Dataset entries
--*--
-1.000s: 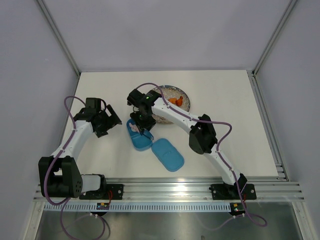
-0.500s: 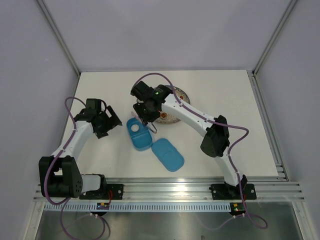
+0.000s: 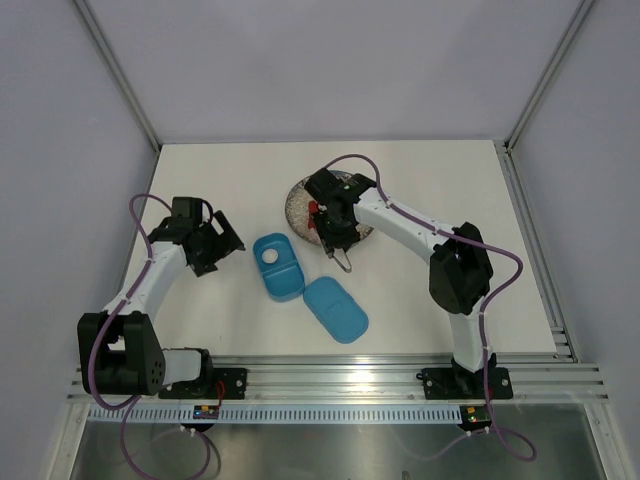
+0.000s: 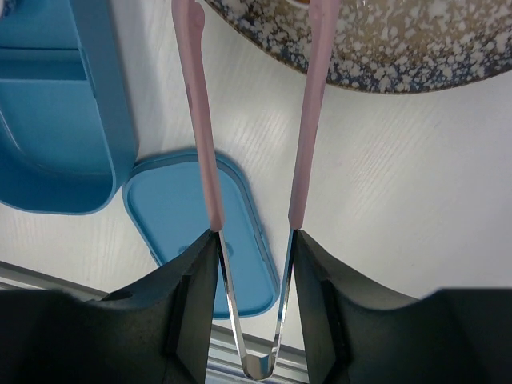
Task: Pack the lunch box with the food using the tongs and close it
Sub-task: Pick up the fake food from the plate.
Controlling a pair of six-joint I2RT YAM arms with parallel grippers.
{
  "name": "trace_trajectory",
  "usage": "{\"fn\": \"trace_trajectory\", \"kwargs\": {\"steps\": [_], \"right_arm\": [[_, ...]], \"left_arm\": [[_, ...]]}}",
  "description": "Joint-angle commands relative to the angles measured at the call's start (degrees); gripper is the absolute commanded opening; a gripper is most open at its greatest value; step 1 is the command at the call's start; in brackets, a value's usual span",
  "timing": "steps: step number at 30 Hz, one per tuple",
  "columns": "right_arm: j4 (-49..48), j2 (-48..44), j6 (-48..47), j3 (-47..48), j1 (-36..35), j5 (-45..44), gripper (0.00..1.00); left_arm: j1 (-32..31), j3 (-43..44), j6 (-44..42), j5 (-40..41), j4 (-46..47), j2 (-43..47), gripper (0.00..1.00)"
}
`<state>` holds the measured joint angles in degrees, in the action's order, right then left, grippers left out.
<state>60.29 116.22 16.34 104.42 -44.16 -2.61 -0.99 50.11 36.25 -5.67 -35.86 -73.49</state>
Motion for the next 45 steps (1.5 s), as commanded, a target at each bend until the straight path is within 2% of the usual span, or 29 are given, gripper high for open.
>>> {"fn": "trace_trajectory", "kwargs": {"steps": [1,18,45], "right_arm": [[-3.86,-5.30,1.50,-3.08,-0.14,-0.82,0.48],[-5.45,-1.62,1.68,-3.79,2.24,-0.99,0.48],[-5.19,6.12,0.27,1.04,3.82,1.47,0.49]], "left_arm": [[0.38,-0.10,-0.30,-1.36,2.81,-0.16,0.92],[0.38,-0.36,-0.13,-2.15,3.69,-2.27,0.92],[0.38,0.34,-0.39,-1.89,3.78,-3.94,0.92]]}}
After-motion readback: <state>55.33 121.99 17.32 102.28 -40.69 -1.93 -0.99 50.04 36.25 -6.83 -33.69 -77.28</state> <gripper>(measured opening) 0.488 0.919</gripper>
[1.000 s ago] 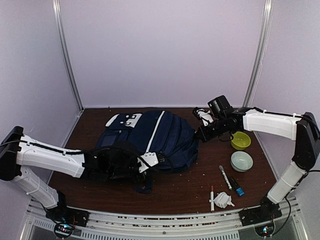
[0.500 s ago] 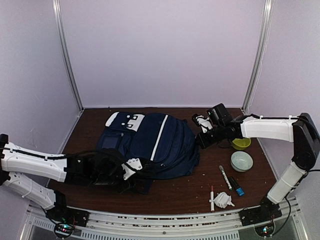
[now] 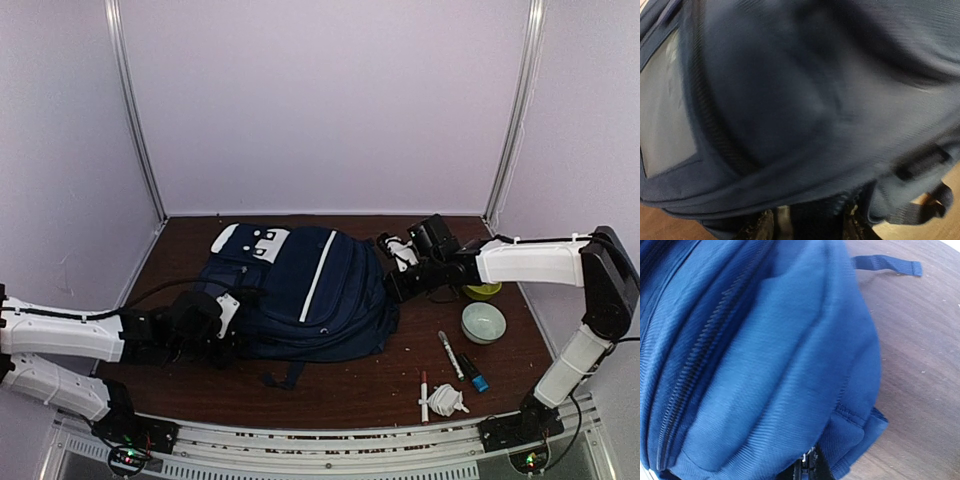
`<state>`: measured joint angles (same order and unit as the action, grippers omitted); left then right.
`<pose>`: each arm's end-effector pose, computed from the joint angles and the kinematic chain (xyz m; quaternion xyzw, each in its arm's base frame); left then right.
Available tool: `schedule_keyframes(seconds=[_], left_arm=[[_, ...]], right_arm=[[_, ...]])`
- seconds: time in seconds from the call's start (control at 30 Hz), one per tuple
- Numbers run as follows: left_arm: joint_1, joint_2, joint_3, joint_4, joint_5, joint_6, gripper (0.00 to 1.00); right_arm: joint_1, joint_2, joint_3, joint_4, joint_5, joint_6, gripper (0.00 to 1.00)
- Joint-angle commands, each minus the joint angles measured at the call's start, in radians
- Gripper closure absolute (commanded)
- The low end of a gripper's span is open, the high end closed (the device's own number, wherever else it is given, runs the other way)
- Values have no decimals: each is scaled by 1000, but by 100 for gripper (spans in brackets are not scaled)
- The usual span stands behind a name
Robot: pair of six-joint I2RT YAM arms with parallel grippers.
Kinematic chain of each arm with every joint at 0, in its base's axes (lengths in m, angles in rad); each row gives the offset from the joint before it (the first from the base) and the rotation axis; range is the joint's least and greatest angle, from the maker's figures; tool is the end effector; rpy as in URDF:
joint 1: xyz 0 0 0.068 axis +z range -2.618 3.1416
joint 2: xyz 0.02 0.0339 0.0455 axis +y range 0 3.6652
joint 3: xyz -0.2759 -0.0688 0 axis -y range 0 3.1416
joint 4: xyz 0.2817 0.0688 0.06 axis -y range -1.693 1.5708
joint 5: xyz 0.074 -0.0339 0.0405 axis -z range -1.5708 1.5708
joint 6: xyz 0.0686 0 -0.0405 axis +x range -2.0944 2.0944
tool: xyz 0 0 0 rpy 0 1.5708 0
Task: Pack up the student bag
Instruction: Rotate the student bag to the center of the board.
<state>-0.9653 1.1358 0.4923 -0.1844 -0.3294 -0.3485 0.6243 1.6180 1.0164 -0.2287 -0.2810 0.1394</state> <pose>0.1657 -0.2004 0.1404 0.2223 0.8939 -0.0977 0.3768 0.3082 0.2455 0.1759 -0.2708 0.8839 0.2547 0.2838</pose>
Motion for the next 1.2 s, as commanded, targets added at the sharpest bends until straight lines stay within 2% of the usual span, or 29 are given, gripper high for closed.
schedule_keyframes(seconds=[0.0,0.17,0.27,0.33,0.43,0.5,0.57,0.67,0.73,0.83,0.97,1.07,1.17], left_arm=[[126,28,-24,-1,-59,-84,52],[310,17,-13,73,-46,-40,50],[425,24,52,99,16,-12,50],[449,26,105,99,37,22,49],[439,-18,161,107,118,114,50],[383,-90,153,142,122,178,52],[272,-181,121,184,56,276,53],[48,-291,52,246,-23,426,57],[-91,-316,25,243,20,473,61],[-219,-235,45,147,95,494,62],[-334,-66,123,33,74,506,56],[-357,23,138,40,55,532,48],[-356,111,183,36,-49,532,41]], right_arm=[[71,24,-21,21,-54,20,100],[205,20,-33,58,-119,52,100],[315,28,-11,120,-165,92,100],[384,57,39,128,-192,100,100],[411,106,87,191,-278,173,100],[408,124,88,242,-299,214,100],[406,137,94,249,-300,223,100],[402,159,101,240,-306,229,100],[399,167,102,236,-309,232,100],[394,172,101,233,-316,234,100],[376,177,102,243,-324,258,100],[365,173,84,282,-335,293,100],[363,170,72,299,-338,307,100]])
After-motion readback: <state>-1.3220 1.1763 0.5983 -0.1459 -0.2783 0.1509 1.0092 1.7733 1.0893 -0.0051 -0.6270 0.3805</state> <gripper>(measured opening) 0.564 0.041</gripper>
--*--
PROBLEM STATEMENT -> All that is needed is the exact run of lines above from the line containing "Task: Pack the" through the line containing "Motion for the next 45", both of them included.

EXERCISE ANSWER ->
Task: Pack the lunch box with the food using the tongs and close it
Sub-task: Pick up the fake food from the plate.
Controlling a pair of six-joint I2RT YAM arms with parallel grippers.
{
  "name": "trace_trajectory",
  "usage": "{\"fn\": \"trace_trajectory\", \"kwargs\": {\"steps\": [_], \"right_arm\": [[_, ...]], \"left_arm\": [[_, ...]]}}",
  "description": "Joint-angle commands relative to the angles measured at the call's start (degrees); gripper is the absolute commanded opening; a gripper is most open at its greatest value; step 1 is the command at the call's start; in brackets, a value's usual span",
  "timing": "steps: step number at 30 Hz, one per tuple",
  "columns": "right_arm: j4 (-49..48), j2 (-48..44), j6 (-48..47), j3 (-47..48), j1 (-36..35), j5 (-45..44), gripper (0.00..1.00); left_arm: j1 (-32..31), j3 (-43..44), j6 (-44..42), j5 (-40..41), j4 (-46..47), j2 (-43..47), gripper (0.00..1.00)"
}
`<state>` holds the measured joint angles in degrees, in the action's order, right then left, grippers left out.
<state>60.29 116.22 16.34 104.42 -44.16 -2.61 -0.99 50.11 36.25 -5.67 -35.86 -73.49</state>
Motion for the next 45 steps (1.5 s), as commanded, a target at each bend until the straight path is within 2% of the usual span, or 29 are given, gripper high for open.

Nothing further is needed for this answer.